RYAN: Um…we’re sticking with Depraved Hallway Fern whether you guys like it or not. (The audience indicates their mild regard for it) Great.
OLIVER: Just remember to check out Duplicit! Right Madeline? (Madeline stays silent, clearly angry) Oh no. Not this. Not now.
KYLE: Look’s like someone’s in the dog house!
(He starts making dog noises)
DELAWARE: Shut up!
MICHELLE: YOU DON’T THINK I’M PRETTY!
DELAWARE: Oh God. Of course I think you’re pretty, it’s just…
MICHELLE: (Crying) IT’S JUST WHAT?!
DELAWARE: Nothing, it’s not just anything. Just lose some…
MICHELLE: LOSE SOME WHAT?!
RYAN: Not better.
MICHELLE: FUCK YOU, DELAWARE! I KNEW YOU WOULDN’T LIKE ME IF I GOT FAT!
DELAWARE: I like you! I do! I just would prefer to like less of you.
(Michelle keeps crying)
SARAH: Well this has been fun. But we should go, right Ryan?
RYAN: We should make sure Michelle is okay.
MICHELLE: SARAH ENCOURAGED ME TO DO THIS!
(They all gasp)
SARAH: I did not!
MICHELLE: YOU TOLD ME IT WAS A GENIUS PLAN TO TEST THE METTLE OF DELAWARE AND I’S RELATIONSHIP!
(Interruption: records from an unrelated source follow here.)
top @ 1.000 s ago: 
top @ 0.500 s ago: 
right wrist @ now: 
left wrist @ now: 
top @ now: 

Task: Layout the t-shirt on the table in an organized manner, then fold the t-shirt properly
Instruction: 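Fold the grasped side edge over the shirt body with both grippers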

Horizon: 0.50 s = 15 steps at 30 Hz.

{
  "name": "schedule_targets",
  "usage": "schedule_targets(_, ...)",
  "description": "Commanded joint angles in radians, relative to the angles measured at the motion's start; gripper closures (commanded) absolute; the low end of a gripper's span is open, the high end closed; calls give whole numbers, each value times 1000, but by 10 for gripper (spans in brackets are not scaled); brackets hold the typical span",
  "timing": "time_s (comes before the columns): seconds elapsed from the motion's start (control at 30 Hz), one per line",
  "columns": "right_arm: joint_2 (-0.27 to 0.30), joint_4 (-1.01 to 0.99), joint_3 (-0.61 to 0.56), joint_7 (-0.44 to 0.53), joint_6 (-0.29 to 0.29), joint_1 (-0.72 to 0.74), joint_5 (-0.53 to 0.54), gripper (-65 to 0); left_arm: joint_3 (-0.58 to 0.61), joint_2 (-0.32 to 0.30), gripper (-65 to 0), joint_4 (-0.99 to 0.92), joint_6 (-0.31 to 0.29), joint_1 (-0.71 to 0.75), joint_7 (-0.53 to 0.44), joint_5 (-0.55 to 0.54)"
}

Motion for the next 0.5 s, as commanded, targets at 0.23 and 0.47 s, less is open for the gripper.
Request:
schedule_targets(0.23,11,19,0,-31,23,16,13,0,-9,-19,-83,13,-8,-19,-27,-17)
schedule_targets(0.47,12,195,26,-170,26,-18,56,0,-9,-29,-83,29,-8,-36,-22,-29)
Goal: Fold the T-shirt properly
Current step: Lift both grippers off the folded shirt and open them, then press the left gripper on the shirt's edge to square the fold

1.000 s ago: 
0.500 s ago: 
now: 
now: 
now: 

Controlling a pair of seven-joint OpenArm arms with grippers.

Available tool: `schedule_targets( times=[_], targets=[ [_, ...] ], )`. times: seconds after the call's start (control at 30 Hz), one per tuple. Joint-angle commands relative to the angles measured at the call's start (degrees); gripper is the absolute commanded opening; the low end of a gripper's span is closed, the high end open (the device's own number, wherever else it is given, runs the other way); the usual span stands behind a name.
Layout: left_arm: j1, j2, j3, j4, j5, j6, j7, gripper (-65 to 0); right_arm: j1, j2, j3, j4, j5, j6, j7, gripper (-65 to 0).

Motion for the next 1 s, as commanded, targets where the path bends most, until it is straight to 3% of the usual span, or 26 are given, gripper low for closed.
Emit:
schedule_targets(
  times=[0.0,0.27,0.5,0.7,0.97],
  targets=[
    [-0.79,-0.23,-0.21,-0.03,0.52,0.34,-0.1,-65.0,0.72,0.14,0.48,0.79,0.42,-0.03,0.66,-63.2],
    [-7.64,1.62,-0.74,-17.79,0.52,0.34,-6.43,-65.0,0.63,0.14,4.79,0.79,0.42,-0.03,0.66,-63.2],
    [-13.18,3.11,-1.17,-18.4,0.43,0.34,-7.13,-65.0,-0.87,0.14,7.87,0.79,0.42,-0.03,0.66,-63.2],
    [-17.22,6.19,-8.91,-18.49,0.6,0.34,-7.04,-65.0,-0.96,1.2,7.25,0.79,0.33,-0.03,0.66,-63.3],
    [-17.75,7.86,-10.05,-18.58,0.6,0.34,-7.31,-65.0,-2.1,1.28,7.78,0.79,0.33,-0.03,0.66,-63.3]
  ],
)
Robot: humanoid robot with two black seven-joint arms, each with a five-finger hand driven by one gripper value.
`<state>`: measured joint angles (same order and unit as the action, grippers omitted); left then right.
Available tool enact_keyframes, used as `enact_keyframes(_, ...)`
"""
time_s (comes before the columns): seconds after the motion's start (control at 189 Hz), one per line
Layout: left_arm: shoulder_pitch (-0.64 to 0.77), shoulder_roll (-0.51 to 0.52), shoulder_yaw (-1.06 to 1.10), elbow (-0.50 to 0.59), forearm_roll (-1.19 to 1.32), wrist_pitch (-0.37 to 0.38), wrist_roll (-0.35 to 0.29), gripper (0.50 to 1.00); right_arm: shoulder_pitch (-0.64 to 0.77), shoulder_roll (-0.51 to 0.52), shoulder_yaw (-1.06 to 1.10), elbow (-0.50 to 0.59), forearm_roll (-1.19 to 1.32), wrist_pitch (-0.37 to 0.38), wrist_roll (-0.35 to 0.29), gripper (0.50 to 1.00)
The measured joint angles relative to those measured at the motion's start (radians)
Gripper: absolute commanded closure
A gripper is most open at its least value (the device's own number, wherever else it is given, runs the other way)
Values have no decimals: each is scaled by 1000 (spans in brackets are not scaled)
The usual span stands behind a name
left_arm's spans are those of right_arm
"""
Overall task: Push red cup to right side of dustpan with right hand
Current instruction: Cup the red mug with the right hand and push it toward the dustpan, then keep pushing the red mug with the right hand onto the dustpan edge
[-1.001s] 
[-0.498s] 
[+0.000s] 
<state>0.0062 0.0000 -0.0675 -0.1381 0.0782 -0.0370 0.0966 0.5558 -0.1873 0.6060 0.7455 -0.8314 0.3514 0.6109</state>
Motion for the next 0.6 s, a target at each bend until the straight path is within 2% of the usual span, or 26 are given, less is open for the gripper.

DELAWARE: WHAT THE FUCK SARAH?!
MICHELLE: SHUT UP, I’M STILL PISSED AT YOU!
SARAH: Sorry, okay? I meant well. Plus, it was your idea.
MICHELLE: Yeah, but…I didn’t think I’d go through with it. But then I went through an entire bucket of gravy- fried fried gravy on chicken-fried beef.
DELAWARE: Dear Lord.
(Michelle storms off. Pan to reveal that most everybody left except Oliver, Kyle, Brandon, Madeline, Sarah, Ryan, Scott and Delaware. Rob comes out of the hole, puts down the jar, gives Ryan his bracelet and Ethan’s watch and then leaves the garage)
DELAWARE: …The failure of this concert is your fucking fault, or it’s free! BYE!
(Delaware and Scott leave)
SARAH: Let’s go.
(Sarah and Ryan leave)
OLIVER: Well…at least we don’t have any crazy drama in our little enterprise, right guys?